During the last few days of the residence of the newly married couple by the riverside, Lady Montbarry's children were invited to enjoy a day's play in the garden. The eldest girl overheard (and reported to her mother) a little conjugal dialogue which touched on the topic of The Haunted Hotel.
'Henry, I want you to give me a kiss.'
'There it is, my dear.'
'Now I am your wife, may I speak to you about something?'
'What is it?'
'Something that happened the day before we left Venice. You saw the Countess, during the last hours of her life. Won't you tell me whether she made any confession to you?'
'No conscious confession, Agnes—and therefore no confession that I need distress you by repeating.'
'Did she say nothing about what she saw or heard, on that dreadful night in my room?'
'Nothing. We only know that her mind never recovered the terror of it.'
Agnes was not quite satisfied. The subject troubled her. Even her own brief intercourse with her miserable rival of other days suggested questions that perplexed her. She remembered the Countess's prediction. 'You have to bring me to the day of discovery, and to the punishment that is my doom.' Had the prediction simply faded, like other mortal prophecies?—or had it been fulfilled on the terrible night when she had seen the apparition, and when she had innocently tempted the Countess to watch her in her room?

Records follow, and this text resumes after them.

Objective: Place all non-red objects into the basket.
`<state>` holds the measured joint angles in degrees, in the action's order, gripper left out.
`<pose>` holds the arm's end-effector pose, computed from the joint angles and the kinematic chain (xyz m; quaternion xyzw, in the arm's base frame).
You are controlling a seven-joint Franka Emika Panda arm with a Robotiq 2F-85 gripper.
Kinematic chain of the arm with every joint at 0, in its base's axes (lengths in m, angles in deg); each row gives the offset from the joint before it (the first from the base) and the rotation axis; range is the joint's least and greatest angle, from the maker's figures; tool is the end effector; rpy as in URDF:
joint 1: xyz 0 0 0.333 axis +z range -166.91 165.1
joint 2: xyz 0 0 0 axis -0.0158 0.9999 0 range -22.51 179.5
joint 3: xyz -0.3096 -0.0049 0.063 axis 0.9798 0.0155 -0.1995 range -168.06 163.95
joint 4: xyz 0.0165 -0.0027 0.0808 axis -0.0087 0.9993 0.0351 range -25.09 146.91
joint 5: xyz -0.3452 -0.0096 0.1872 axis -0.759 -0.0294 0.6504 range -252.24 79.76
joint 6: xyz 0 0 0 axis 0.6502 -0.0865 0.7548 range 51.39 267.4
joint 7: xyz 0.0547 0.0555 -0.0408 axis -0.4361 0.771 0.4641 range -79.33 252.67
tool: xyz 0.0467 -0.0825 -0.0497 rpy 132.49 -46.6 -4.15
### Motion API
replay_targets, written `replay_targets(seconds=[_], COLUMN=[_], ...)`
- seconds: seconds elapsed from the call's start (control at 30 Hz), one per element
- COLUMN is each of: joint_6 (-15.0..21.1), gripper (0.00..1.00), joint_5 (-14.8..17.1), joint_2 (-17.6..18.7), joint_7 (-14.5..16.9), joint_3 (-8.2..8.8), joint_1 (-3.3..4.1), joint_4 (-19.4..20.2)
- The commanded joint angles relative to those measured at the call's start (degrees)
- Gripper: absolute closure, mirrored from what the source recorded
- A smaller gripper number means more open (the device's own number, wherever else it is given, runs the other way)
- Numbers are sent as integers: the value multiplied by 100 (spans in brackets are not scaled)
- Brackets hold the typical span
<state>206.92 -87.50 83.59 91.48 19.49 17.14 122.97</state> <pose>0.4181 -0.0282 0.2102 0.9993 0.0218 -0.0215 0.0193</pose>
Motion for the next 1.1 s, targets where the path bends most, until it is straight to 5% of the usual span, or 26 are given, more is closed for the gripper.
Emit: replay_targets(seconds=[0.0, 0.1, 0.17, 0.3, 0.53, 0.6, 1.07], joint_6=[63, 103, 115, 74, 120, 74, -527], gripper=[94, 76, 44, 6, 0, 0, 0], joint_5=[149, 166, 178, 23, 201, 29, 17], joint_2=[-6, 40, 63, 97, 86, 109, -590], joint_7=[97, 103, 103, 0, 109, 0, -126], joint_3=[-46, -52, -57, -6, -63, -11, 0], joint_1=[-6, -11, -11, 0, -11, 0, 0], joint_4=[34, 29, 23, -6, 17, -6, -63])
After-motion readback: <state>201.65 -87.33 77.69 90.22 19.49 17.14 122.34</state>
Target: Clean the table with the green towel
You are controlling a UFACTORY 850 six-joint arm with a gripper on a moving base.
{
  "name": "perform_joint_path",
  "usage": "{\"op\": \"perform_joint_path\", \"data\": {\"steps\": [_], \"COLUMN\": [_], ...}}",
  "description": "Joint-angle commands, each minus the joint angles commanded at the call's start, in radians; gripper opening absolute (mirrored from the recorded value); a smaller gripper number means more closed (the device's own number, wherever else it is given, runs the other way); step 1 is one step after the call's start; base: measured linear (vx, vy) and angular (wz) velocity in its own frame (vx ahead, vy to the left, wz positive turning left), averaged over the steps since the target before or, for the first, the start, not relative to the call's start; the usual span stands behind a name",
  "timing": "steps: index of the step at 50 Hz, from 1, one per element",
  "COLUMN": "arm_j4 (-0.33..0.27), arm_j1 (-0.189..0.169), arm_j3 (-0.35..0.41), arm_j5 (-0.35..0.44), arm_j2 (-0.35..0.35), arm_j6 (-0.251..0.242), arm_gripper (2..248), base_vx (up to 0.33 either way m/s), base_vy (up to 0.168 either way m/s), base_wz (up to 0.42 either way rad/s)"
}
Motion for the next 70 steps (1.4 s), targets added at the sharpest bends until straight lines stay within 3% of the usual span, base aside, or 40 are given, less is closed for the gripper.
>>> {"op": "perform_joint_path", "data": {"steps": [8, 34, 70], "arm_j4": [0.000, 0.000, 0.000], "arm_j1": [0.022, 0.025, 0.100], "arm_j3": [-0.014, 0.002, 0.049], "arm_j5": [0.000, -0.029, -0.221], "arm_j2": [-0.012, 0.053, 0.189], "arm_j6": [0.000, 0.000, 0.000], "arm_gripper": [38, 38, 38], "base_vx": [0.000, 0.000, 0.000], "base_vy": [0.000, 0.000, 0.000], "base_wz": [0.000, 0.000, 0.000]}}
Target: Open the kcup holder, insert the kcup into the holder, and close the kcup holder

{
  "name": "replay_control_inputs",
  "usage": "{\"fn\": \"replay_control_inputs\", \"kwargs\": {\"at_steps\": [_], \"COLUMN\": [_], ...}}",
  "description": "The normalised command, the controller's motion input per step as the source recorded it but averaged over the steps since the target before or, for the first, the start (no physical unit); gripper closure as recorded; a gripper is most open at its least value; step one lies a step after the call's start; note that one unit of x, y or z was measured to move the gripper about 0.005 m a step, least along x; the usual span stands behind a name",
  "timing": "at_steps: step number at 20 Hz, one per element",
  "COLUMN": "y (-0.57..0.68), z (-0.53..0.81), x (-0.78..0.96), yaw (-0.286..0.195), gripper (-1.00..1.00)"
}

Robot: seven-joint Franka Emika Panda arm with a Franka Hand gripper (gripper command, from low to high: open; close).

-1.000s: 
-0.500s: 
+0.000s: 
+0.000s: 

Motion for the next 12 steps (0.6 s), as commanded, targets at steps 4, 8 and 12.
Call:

Let it, however, be recorded, among the other virtues of Mrs. Henry Westwick, that she never again attempted to persuade her husband into betraying his secrets. Other men's wives, hearing of this extraordinary conduct (and being trained in the modern school of morals and manners), naturally regarded her with compassionate contempt. They spoke of Agnes, from that time forth, as 'rather an old-fashioned person.'
Is that all?
That is all.
Is there no explanation of the mystery of The Haunted Hotel?
Ask yourself if there is any explanation of the mystery of your own life and death.—Farewell.